(EXERCISE DIRECTIONS): A faithful transcript of every entry is required; pictures do not belong in it.

=== SOURCE DATA ===

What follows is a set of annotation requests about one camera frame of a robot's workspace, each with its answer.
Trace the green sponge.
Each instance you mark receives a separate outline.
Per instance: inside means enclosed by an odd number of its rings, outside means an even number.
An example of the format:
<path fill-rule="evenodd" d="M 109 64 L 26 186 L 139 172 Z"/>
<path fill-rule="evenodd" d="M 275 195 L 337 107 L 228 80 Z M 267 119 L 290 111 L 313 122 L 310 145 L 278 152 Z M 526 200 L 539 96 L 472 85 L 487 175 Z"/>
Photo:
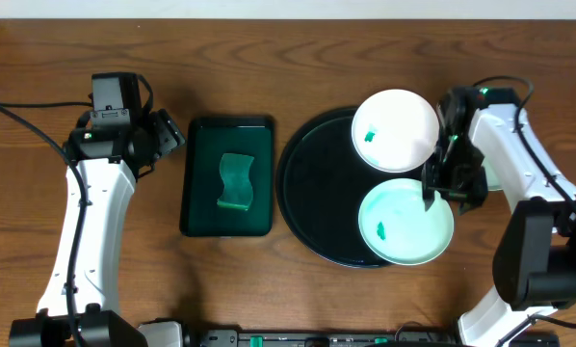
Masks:
<path fill-rule="evenodd" d="M 254 158 L 239 153 L 225 153 L 220 161 L 219 171 L 223 191 L 217 199 L 221 208 L 248 211 L 253 202 L 253 187 L 249 172 Z"/>

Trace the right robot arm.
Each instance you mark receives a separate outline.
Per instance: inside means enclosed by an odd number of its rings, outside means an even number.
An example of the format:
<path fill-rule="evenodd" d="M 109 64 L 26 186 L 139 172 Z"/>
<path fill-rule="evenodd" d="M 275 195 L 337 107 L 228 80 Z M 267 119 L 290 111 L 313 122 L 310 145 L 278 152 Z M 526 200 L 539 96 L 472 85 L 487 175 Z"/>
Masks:
<path fill-rule="evenodd" d="M 439 139 L 422 171 L 423 200 L 454 200 L 460 212 L 497 177 L 511 219 L 492 263 L 494 285 L 456 323 L 467 346 L 507 346 L 536 321 L 576 304 L 576 186 L 534 134 L 511 88 L 454 87 L 437 104 Z"/>

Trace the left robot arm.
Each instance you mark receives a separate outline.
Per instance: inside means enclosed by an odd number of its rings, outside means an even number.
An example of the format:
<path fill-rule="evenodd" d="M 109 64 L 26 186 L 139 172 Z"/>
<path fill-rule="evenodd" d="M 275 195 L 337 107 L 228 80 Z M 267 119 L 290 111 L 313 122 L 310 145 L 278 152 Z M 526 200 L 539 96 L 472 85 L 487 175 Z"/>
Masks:
<path fill-rule="evenodd" d="M 134 119 L 126 109 L 82 116 L 60 148 L 67 202 L 51 279 L 35 317 L 13 321 L 12 346 L 184 346 L 174 320 L 134 327 L 119 316 L 123 225 L 142 167 L 152 169 L 185 139 L 165 110 Z"/>

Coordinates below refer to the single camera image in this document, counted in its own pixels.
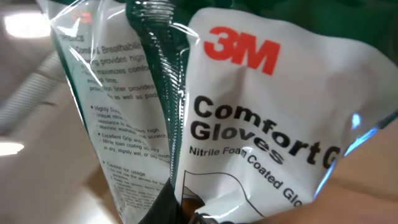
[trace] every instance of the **fluorescent light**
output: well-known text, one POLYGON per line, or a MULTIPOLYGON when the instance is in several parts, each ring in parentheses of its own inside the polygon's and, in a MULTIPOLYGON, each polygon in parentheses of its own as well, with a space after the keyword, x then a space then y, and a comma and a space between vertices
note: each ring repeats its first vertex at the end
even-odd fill
POLYGON ((18 142, 0 142, 0 156, 17 154, 24 148, 24 145, 18 142))
POLYGON ((17 38, 39 38, 50 35, 50 22, 40 12, 25 12, 4 17, 9 35, 17 38))

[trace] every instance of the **red 3m logo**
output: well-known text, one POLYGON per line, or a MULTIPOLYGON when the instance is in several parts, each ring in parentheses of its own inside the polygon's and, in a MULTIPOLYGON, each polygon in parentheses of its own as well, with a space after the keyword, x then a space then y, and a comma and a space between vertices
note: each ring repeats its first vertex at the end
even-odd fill
POLYGON ((214 27, 211 34, 226 34, 227 37, 220 37, 218 44, 223 46, 222 50, 216 50, 215 43, 205 41, 205 52, 214 60, 231 59, 232 63, 241 65, 247 54, 248 67, 257 69, 260 63, 265 60, 262 72, 272 75, 278 59, 280 44, 271 40, 265 40, 261 48, 256 52, 256 36, 247 33, 238 33, 228 27, 214 27))

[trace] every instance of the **transparent plastic packaging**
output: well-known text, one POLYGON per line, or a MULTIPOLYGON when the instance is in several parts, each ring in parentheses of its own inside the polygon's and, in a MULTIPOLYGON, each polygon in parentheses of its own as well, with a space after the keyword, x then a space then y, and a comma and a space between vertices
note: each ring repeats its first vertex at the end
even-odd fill
POLYGON ((310 203, 397 116, 397 3, 39 3, 125 223, 310 203))

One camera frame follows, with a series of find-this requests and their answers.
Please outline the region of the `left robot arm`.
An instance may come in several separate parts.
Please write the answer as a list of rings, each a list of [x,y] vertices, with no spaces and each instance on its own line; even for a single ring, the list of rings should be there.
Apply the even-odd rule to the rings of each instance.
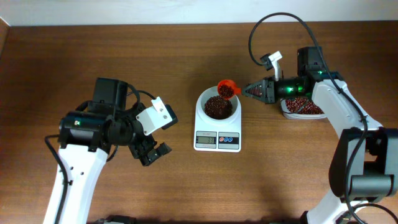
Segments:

===

(EXPECTED ANSWER):
What follows is a set of annotation requests about one camera frame of a robot's workspace, each with its answer.
Trace the green sponge.
Each instance you mark receives a separate outline.
Per instance: inside means enclosed by an odd number of its rings, outside means an even number.
An example of the format:
<path fill-rule="evenodd" d="M 109 64 L 26 186 L 139 172 Z"/>
<path fill-rule="evenodd" d="M 275 195 L 337 107 L 228 80 Z M 267 119 L 290 111 L 313 122 L 310 145 L 278 152 Z M 526 200 L 539 96 L 472 85 L 487 175 Z"/>
Photo:
Masks:
<path fill-rule="evenodd" d="M 254 158 L 239 153 L 225 153 L 220 161 L 219 171 L 223 191 L 217 199 L 221 208 L 248 211 L 253 202 L 253 187 L 249 172 Z"/>

Trace the right robot arm.
Each instance you mark receives a separate outline.
Per instance: inside means enclosed by an odd number of its rings, outside means an even number.
An example of the format:
<path fill-rule="evenodd" d="M 109 64 L 26 186 L 139 172 Z"/>
<path fill-rule="evenodd" d="M 275 195 L 337 107 L 228 80 Z M 267 119 L 290 111 L 313 122 L 310 145 L 278 152 Z M 526 200 L 539 96 L 472 85 L 487 175 Z"/>
Masks:
<path fill-rule="evenodd" d="M 439 139 L 422 171 L 423 200 L 454 200 L 460 212 L 497 177 L 511 219 L 492 263 L 494 285 L 456 323 L 467 346 L 507 346 L 536 321 L 576 304 L 576 186 L 534 134 L 511 88 L 454 87 L 437 104 Z"/>

Trace the left robot arm.
Each instance you mark receives a separate outline.
Per instance: inside means enclosed by an odd number of its rings, outside means an even number.
An example of the format:
<path fill-rule="evenodd" d="M 109 64 L 26 186 L 139 172 Z"/>
<path fill-rule="evenodd" d="M 275 195 L 337 107 L 228 80 Z M 267 119 L 290 111 L 313 122 L 310 145 L 278 152 Z M 526 200 L 539 96 L 472 85 L 487 175 Z"/>
Masks:
<path fill-rule="evenodd" d="M 134 119 L 126 109 L 82 116 L 60 148 L 67 202 L 51 279 L 35 317 L 13 321 L 12 346 L 184 346 L 174 320 L 134 327 L 119 316 L 123 225 L 142 167 L 152 169 L 185 139 L 165 110 Z"/>

Coordinates below refer to the single camera image in this document, counted in its own pixels.
[trace] every instance of the **fluorescent light**
output: well-known text, one POLYGON per line, or a MULTIPOLYGON when the instance is in several parts, each ring in parentheses of its own inside the polygon's and, in a MULTIPOLYGON, each polygon in parentheses of its own as well, with a space after the keyword, x then a space then y, and a comma and a space between vertices
note: each ring repeats its first vertex at the end
even-odd fill
POLYGON ((18 142, 0 142, 0 156, 17 154, 24 148, 24 145, 18 142))
POLYGON ((17 38, 39 38, 50 35, 50 22, 40 12, 25 12, 4 17, 9 35, 17 38))

[trace] every instance of the **red 3m logo**
output: well-known text, one POLYGON per line, or a MULTIPOLYGON when the instance is in several parts, each ring in parentheses of its own inside the polygon's and, in a MULTIPOLYGON, each polygon in parentheses of its own as well, with a space after the keyword, x then a space then y, and a comma and a space between vertices
note: each ring repeats its first vertex at the end
even-odd fill
POLYGON ((214 27, 211 34, 226 34, 227 37, 220 37, 218 44, 223 46, 222 50, 216 50, 215 43, 205 41, 205 52, 214 60, 231 59, 232 63, 241 65, 247 54, 248 67, 257 69, 260 63, 265 60, 262 72, 272 75, 278 59, 280 44, 271 40, 265 40, 261 48, 256 52, 256 36, 247 33, 238 33, 228 27, 214 27))

[trace] every instance of the **transparent plastic packaging**
output: well-known text, one POLYGON per line, or a MULTIPOLYGON when the instance is in several parts, each ring in parentheses of its own inside the polygon's and, in a MULTIPOLYGON, each polygon in parentheses of its own as well, with a space after the keyword, x then a space then y, and a comma and a space between vertices
note: each ring repeats its first vertex at the end
even-odd fill
POLYGON ((310 203, 397 116, 397 3, 39 3, 125 223, 310 203))

One camera frame follows, with a series of find-this requests and their answers.
Please outline the region of the `left robot arm`.
An instance may come in several separate parts.
Please write the answer as a list of rings, each a list of [x,y] vertices, with no spaces and each instance on its own line; even for a single ring, the list of rings should be there.
Apply the even-odd rule to the rings of each instance.
Segments:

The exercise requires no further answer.